Task statement ->
Beneath this instruction is a block of data; output from it exactly the lines that run from the one containing "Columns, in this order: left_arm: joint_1" through the one containing "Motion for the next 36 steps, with", inclusive.

Recorded data ->
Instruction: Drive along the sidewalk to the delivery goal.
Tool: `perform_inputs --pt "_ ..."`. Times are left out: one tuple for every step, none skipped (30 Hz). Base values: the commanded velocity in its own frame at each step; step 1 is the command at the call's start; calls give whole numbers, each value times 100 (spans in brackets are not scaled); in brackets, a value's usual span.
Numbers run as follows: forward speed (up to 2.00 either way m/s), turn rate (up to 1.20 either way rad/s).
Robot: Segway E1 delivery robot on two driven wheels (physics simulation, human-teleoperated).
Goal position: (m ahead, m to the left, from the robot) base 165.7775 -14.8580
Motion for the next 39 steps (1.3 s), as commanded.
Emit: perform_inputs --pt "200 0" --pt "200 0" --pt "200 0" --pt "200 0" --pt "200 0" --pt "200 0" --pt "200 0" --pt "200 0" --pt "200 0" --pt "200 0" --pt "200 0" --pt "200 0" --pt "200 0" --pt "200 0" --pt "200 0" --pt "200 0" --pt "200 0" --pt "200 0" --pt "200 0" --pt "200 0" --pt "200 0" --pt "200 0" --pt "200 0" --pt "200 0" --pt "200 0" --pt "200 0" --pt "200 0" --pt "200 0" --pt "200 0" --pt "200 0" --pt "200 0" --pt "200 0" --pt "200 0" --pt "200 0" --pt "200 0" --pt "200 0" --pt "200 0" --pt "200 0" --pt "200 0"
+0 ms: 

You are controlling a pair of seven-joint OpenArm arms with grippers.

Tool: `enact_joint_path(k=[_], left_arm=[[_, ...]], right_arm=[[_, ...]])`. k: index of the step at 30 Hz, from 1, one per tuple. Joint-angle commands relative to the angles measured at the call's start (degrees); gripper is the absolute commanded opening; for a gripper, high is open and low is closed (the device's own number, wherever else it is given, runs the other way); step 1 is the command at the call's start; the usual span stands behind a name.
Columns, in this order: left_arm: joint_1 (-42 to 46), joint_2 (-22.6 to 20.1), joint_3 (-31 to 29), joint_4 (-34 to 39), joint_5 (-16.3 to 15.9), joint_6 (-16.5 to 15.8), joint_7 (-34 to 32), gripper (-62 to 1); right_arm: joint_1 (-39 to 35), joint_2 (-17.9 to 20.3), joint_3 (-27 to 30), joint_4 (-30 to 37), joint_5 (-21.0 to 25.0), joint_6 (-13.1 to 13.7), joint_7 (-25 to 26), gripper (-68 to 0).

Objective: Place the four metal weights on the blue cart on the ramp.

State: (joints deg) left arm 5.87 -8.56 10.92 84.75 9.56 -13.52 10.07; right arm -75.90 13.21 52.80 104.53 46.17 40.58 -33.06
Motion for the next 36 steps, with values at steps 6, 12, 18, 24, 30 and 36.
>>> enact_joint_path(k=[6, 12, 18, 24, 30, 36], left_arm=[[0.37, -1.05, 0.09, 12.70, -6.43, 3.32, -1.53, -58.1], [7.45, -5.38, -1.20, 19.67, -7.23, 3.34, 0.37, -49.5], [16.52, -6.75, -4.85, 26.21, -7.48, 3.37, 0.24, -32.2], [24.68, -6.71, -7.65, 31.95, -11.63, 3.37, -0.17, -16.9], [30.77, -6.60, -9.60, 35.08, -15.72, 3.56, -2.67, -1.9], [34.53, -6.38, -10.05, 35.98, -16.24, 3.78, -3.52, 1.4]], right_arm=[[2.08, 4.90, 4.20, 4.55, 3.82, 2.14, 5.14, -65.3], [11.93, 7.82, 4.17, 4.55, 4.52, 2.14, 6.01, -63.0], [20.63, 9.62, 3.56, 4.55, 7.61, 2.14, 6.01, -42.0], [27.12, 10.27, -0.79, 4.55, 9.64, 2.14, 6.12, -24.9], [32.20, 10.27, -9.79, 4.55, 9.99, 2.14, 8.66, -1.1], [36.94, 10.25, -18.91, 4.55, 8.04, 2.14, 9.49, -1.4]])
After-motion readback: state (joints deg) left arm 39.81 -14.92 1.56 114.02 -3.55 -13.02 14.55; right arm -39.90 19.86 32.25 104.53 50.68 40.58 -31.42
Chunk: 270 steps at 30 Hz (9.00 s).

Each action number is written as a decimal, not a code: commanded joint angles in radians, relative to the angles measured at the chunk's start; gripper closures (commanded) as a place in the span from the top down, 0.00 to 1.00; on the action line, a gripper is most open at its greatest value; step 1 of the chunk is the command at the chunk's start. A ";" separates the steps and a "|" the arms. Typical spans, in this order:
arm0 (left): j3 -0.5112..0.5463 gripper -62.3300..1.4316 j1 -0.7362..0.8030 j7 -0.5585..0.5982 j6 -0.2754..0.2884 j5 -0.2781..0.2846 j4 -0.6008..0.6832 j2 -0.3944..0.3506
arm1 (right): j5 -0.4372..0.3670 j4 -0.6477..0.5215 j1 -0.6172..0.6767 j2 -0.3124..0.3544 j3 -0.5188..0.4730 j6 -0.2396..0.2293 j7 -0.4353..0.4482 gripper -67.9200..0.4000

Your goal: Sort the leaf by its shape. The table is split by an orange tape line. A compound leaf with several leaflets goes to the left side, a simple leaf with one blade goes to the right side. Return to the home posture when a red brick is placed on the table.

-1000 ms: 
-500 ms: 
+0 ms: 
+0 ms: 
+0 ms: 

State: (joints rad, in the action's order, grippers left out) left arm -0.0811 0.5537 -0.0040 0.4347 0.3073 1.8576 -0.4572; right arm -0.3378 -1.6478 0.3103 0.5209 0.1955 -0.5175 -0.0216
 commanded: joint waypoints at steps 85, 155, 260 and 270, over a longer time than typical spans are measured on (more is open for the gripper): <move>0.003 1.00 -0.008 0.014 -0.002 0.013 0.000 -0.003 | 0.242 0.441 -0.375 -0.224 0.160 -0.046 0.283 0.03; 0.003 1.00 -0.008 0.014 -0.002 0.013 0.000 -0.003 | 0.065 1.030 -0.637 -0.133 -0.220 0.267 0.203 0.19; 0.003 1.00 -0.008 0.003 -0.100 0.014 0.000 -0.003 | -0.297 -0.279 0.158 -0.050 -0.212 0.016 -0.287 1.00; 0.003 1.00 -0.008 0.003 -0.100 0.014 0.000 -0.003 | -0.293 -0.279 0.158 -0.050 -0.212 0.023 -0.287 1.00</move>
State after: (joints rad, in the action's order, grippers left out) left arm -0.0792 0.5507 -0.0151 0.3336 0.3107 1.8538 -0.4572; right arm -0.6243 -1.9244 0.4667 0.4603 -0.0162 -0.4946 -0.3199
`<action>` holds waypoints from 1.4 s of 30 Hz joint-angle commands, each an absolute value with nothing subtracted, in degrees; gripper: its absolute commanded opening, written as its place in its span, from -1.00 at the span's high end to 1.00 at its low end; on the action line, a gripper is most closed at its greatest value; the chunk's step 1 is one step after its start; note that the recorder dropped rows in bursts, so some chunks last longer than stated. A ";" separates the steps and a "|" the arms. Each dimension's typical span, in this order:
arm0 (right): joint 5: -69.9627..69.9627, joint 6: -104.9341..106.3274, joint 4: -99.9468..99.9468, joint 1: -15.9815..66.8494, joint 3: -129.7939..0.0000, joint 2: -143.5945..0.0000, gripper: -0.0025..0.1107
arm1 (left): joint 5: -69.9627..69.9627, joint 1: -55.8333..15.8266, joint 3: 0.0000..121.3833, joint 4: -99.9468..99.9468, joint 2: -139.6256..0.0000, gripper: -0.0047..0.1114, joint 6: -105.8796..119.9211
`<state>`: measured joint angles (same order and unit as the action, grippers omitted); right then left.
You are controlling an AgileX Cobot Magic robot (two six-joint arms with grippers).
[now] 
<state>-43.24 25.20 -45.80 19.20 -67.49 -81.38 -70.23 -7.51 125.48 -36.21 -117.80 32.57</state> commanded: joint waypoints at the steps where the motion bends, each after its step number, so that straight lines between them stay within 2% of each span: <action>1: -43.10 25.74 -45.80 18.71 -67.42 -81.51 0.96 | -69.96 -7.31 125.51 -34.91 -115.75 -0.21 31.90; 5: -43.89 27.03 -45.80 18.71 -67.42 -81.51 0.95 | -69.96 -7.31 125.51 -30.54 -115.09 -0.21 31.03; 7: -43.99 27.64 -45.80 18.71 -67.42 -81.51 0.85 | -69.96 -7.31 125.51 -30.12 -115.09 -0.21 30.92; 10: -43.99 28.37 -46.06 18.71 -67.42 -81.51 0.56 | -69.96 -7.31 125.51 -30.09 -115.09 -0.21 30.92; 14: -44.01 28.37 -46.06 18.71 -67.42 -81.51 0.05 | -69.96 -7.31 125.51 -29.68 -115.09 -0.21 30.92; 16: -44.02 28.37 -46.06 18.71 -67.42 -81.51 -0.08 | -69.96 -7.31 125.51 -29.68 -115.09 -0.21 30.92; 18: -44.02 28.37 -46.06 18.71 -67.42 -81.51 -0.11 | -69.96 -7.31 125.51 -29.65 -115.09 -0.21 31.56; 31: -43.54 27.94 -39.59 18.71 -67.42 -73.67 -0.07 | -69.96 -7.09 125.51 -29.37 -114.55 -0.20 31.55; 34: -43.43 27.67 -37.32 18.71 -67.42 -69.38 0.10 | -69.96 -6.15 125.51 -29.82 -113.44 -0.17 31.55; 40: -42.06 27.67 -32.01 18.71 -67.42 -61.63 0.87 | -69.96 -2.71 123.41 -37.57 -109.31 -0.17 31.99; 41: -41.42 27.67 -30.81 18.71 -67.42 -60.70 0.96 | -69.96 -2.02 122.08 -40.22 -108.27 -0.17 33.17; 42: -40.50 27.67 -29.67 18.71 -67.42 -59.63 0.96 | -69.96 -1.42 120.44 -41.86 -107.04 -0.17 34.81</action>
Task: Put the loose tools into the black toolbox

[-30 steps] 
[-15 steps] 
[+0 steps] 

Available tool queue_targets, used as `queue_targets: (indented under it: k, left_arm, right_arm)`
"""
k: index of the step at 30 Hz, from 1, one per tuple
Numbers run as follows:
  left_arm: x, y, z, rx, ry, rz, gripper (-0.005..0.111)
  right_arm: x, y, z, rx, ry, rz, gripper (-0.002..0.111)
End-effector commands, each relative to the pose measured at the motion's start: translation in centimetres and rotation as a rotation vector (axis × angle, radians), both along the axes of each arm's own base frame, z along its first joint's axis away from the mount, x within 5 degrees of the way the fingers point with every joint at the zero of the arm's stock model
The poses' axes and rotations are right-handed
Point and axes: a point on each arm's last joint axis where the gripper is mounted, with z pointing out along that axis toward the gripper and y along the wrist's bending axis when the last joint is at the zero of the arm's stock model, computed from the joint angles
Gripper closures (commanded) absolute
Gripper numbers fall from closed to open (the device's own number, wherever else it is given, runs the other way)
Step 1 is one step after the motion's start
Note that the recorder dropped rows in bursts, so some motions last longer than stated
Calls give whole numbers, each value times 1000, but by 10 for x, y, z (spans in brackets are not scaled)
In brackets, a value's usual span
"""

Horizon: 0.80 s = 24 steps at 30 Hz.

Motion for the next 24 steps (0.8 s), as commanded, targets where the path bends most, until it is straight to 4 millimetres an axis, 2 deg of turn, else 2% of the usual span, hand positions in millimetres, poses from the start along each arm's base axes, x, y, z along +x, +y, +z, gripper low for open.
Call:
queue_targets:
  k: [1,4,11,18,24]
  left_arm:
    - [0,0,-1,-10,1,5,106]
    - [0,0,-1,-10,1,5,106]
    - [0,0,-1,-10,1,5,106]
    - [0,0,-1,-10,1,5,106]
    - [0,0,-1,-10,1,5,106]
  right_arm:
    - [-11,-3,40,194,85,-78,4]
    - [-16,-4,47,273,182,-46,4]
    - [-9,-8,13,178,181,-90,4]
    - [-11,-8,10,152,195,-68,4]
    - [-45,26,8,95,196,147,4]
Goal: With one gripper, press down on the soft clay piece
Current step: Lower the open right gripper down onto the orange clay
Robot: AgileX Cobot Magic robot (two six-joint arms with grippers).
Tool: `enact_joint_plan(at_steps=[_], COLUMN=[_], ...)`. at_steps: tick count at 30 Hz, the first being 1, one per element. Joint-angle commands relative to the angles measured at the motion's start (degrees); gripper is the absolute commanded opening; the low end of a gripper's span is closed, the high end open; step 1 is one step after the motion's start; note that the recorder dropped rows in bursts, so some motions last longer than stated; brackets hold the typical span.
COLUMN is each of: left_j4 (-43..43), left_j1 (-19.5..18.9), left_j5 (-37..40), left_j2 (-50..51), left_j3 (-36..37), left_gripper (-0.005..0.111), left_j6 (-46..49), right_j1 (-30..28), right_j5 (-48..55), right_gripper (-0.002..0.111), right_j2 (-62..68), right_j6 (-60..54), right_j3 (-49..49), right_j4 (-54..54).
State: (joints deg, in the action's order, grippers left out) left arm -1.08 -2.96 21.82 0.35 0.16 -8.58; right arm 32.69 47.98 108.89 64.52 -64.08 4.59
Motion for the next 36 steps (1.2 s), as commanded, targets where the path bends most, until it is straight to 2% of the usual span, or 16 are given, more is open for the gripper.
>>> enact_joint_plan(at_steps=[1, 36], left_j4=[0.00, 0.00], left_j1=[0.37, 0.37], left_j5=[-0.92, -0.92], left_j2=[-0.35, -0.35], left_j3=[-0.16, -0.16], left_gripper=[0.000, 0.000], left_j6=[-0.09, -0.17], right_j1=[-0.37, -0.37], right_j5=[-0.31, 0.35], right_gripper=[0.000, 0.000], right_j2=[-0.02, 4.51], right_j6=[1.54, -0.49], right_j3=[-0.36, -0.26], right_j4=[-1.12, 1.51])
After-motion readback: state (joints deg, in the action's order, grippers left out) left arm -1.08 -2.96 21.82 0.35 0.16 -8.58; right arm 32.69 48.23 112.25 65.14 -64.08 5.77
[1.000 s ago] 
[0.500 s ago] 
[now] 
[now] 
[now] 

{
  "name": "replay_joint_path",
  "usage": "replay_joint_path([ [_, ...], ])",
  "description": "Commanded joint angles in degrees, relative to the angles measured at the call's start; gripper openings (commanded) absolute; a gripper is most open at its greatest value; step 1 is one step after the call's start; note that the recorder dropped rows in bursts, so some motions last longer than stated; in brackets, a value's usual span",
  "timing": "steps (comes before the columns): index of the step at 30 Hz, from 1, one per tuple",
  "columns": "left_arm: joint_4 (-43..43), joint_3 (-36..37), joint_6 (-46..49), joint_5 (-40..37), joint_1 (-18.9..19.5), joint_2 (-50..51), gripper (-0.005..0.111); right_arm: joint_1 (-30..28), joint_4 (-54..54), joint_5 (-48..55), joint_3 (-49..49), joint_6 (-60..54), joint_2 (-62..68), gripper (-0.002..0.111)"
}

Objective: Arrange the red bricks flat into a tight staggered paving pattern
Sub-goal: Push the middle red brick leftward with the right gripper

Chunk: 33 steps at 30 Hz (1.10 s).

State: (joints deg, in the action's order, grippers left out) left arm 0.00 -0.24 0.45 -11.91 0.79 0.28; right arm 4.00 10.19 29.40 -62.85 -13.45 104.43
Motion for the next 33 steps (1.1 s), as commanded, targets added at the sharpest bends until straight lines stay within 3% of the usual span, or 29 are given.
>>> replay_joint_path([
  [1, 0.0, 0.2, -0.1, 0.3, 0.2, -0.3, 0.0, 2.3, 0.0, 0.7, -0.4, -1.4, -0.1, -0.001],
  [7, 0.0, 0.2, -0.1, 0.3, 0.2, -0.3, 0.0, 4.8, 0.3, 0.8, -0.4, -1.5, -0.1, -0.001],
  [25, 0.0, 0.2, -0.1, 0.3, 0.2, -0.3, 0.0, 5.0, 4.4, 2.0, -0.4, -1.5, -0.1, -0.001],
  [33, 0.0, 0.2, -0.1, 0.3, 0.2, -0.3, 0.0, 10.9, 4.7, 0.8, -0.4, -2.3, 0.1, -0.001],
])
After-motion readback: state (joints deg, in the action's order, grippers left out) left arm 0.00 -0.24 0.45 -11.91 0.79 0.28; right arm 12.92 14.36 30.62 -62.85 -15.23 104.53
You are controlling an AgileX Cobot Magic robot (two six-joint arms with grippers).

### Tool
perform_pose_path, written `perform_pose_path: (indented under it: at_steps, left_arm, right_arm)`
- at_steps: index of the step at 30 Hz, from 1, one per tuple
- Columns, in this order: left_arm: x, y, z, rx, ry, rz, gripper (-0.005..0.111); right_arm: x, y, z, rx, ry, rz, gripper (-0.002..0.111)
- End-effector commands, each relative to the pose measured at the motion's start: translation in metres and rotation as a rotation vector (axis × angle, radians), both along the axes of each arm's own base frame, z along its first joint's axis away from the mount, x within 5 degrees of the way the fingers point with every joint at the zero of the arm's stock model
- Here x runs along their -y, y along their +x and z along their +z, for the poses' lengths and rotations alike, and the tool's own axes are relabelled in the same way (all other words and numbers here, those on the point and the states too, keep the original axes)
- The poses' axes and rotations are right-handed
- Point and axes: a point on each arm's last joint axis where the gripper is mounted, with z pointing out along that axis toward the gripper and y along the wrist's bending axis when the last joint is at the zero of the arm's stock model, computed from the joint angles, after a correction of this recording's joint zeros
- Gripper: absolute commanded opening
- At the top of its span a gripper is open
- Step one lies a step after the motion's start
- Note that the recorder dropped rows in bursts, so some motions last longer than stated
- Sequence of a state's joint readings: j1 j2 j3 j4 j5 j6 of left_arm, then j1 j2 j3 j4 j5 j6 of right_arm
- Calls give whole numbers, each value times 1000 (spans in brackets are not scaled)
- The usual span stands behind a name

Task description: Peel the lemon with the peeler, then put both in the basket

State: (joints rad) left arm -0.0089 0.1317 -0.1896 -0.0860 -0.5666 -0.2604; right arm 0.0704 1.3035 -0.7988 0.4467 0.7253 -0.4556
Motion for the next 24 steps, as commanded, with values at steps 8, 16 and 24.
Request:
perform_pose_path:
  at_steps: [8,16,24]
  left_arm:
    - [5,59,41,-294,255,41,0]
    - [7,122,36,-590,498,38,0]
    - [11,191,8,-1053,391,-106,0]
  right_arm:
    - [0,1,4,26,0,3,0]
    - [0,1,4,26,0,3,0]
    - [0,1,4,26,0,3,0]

Result of the exercise ->
Columns, in this order: left_arm: joint_1 (-42 to 46), joint_2 (-22.6 to 20.1), joint_3 (-31 to 29), joint_4 (-34 to 39), joint_5 (-16.3 to 15.9), joint_6 (-16.5 to 15.8), joint_7 (-34 to 32), gripper (-62 to 1); right_arm: joint_1 (-39 to 35), joint_2 (-17.9 to 20.3), joint_3 (-27 to 30), joint_4 (-30 to 37), joint_5 (-21.0 to 25.0), joint_6 (-13.1 to 13.7), joint_7 (-25 to 26), gripper (-68 to 0).

Objective: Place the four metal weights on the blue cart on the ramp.

State: (joints deg) left arm 5.87 -8.56 10.92 84.75 9.56 -13.52 10.07; right arm -75.90 13.21 52.80 104.53 46.17 40.58 -33.06
Motion for the next 36 steps, with values at steps 6, 12, 18, 24, 30 and 36.

The work on this exercise is finished.